Beneath this line is the data. Output exactly the lines from the line with "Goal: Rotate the" to the line with "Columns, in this", both ends included, and nothing more.
[[ SUPPLIED DATA open ]]
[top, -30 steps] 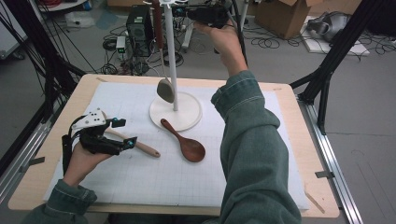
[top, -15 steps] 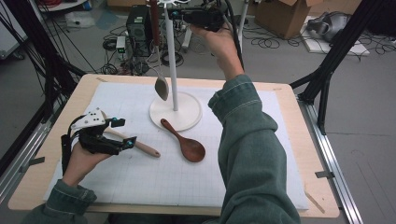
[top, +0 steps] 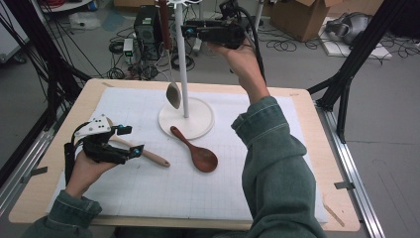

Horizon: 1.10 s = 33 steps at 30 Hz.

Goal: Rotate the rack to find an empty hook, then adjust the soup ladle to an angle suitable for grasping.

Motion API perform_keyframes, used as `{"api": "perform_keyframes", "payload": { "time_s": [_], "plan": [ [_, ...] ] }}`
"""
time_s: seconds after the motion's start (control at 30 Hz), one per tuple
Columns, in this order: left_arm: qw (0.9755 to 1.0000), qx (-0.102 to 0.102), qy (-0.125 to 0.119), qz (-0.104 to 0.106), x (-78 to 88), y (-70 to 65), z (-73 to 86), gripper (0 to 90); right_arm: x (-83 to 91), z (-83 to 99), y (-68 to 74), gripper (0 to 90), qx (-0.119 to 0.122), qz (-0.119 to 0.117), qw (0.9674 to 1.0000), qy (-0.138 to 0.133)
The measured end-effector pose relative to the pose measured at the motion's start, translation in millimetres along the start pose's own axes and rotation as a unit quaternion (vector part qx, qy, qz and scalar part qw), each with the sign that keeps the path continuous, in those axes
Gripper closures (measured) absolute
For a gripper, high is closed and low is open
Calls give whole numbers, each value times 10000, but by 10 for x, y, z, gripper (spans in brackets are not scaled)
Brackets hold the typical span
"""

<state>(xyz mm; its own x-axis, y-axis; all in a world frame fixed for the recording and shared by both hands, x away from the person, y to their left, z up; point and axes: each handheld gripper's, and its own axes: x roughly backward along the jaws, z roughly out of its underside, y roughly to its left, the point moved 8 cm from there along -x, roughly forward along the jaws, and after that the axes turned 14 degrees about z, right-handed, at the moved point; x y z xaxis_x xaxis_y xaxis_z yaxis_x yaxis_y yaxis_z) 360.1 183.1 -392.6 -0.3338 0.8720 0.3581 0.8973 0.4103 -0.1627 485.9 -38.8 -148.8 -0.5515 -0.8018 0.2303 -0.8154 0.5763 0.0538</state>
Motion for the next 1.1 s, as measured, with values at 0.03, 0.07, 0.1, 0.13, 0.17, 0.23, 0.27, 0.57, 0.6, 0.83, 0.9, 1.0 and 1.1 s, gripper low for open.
{"api": "perform_keyframes", "payload": {
  "time_s": [0.03, 0.07, 0.1, 0.13, 0.17, 0.23, 0.27, 0.57, 0.6, 0.83, 0.9, 1.0, 1.1],
  "plan": [
    [10000, -2, 0, -10, 0, 1, 0, 145, 18, 23, 11, 581, -26, 7, 10000, 2],
    [10000, -8, 6, -14, 1, 0, 0, 145, 28, 50, 16, 555, -28, 16, 10000, 0],
    [10000, -7, 8, -8, -1, -4, -1, 145, 42, 78, 27, 534, -70, 19, 10000, 13],
    [10000, -24, 15, -15, -1, -2, -2, 146, 59, 109, 35, 522, -82, 33, 10000, 26],
    [10000, -29, 15, -10, -2, -5, -2, 146, 75, 138, 43, 510, -78, 37, 10000, 8],
    [10000, -23, 26, -10, -4, -6, -2, 147, 105, 209, 60, 467, -115, 74, 9999, 52],
    [10000, -30, 34, -3, -6, -7, 0, 148, 120, 249, 69, 458, -130, 63, 9999, 83],
    [10000, -48, 47, -10, -9, -11, 3, 151, 248, 579, 89, 384, -218, 153, 9994, 206],
    [10000, -49, 59, 0, -7, -12, 3, 152, 259, 617, 94, 379, -253, 147, 9993, 221],
    [10000, -46, 73, 20, -12, -19, 11, 171, 306, 901, 111, 362, -267, 160, 9990, 319],
    [9999, -74, 83, 38, -10, -21, 9, 181, 325, 986, 121, 349, -282, 192, 9987, 382],
    [9999, -62, 118, 46, -17, -10, 31, 196, 369, 1102, 138, 340, -310, 190, 9986, 375],
    [9999, -44, 158, 53, -26, -1, 56, 220, 405, 1214, 137, 322, -395, 229, 9981, 424]
  ]
}}
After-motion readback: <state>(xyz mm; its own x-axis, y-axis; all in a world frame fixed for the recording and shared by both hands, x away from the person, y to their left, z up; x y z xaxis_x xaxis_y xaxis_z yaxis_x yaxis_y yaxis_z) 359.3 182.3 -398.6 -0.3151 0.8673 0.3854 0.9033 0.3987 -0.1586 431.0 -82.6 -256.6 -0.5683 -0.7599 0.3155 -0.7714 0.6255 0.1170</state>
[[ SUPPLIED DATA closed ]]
ANSWER TO THE PROBLEM>
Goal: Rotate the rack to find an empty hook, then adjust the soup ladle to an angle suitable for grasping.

Motion API perform_keyframes, used as `{"api": "perform_keyframes", "payload": { "time_s": [_], "plan": [ [_, ...] ] }}`
"""
time_s: seconds after the motion's start (control at 30 Hz), one per tuple
Columns, in this order: left_arm: qw (0.9755 to 1.0000), qx (-0.102 to 0.102), qy (-0.125 to 0.119), qz (-0.104 to 0.106), x (-78 to 88), y (-70 to 65), z (-73 to 86), gripper (0 to 90); right_arm: x (-83 to 91), z (-83 to 99), y (-68 to 74), gripper (0 to 90), qx (-0.119 to 0.122), qz (-0.119 to 0.117), qw (0.9674 to 1.0000), qy (-0.138 to 0.133)

The exercise asks for nothing more.